Die Kriegszüge endeten am 22. September 1499 mit dem Frieden von Basel, der den Schweizern die Loslösung aus dem Reich, die Souveränität, brachte. Die sogenannte “Erbeinigung“ von 1511 sicherte den gegenseitigen Frieden. Der Rhein im Alpenrheintal wurde für Vorarlberg fortan zur friedlichen Staatsgrenze.

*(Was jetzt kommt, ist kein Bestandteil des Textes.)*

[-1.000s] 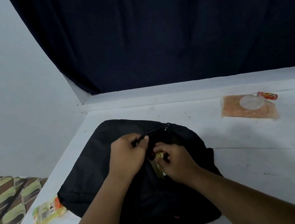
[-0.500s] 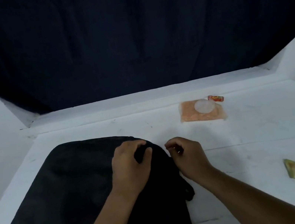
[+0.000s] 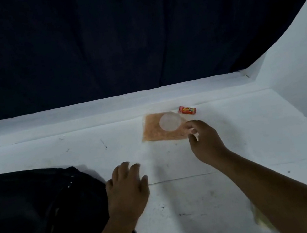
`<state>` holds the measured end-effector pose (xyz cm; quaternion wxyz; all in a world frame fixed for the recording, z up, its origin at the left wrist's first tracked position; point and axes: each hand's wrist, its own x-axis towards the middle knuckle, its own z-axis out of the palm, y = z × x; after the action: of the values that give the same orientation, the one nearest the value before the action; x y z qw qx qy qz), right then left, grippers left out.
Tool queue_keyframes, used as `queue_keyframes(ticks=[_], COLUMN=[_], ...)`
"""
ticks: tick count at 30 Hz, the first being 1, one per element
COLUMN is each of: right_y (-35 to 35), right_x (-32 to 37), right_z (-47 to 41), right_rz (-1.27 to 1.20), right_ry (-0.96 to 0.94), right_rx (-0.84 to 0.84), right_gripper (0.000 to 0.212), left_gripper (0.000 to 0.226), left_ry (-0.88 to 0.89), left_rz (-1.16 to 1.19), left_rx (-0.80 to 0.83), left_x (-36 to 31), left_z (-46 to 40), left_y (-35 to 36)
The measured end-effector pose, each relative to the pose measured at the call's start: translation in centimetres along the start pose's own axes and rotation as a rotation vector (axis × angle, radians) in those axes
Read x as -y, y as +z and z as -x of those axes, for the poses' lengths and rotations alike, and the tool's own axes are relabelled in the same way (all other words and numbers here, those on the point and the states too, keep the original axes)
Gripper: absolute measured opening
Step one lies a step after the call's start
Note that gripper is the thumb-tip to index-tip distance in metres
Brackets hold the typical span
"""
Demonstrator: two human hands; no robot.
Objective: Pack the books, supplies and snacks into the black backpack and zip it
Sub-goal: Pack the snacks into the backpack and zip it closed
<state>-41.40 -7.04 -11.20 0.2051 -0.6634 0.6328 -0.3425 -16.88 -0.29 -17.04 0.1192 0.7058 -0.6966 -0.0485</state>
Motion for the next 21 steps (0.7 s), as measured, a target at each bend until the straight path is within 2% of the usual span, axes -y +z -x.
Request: queue_keyframes(ticks=[7,10,17,21], right_y=[0.2,0.9,2.5,2.5], right_x=[-6.4,-7.8,-9.5,-10.2], right_z=[-7.7,-9.6,-9.4,-9.3], right_rz=[0.153,0.342,0.481,0.386], right_ry=[-0.017,-0.03,-0.083,-0.083], right_rx=[0.163,0.277,0.052,-0.04], right_gripper=[0.054,0.073,0.053,0.038], left_gripper=[0.046,0.046,0.048,0.05], left_ry=[-0.013,-0.018,-0.031,-0.042], left_rz=[-0.196,-0.212,-0.21,-0.196], left_rx=[-0.036,-0.056,-0.068,-0.067], left_x=[-1.3,-1.6,-1.9,-2.0], left_z=[0.2,0.1,0.0,0.0], left_y=[0.9,0.9,0.8,0.9])
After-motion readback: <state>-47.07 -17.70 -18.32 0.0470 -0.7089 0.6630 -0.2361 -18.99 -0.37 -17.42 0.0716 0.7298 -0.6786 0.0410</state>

Die unrühmliche Schlacht bei Frastanz lastete auch in den folgenden Jahrhunderten schwer auf dem kollektiven Bewusstsein der Tal-und Landesbewohner. Sie trug zur Entstehung von Legenden bei. Diese versuchten die Schmach der militärischen Niederlage und die Sinnlosigkeit der schrecklichen Todesopfer für eine dem Land aufgezwungene Habsburgerpolitik in Heldenmythen umzuwandeln: Da war der Frastanzer Hirtenknabe, der mit seinem Horn so lange vor den angreifenden Schweizern zu warnen versuchte, bis er vor Erschöpfung starb. Da kämpfte der standhafte und loyale Frastanzer Bertsch, der mit seinen sieben Söhnen zähen Widerstand leistend, den Heldentod starb. Und vor allem gab es den schändlichen Verräter und Spion Uli Mariß aus dem nahen Schaan. Er soll die Schweizer auf geheimen Wegen über das Älpele in den Rücken der Habsburger geführt haben, wodurch es allein zur Niederlage kam. Die untätigen adeligen Reitertruppen und kampfunwilligen Söldner traf somit keine Schuld.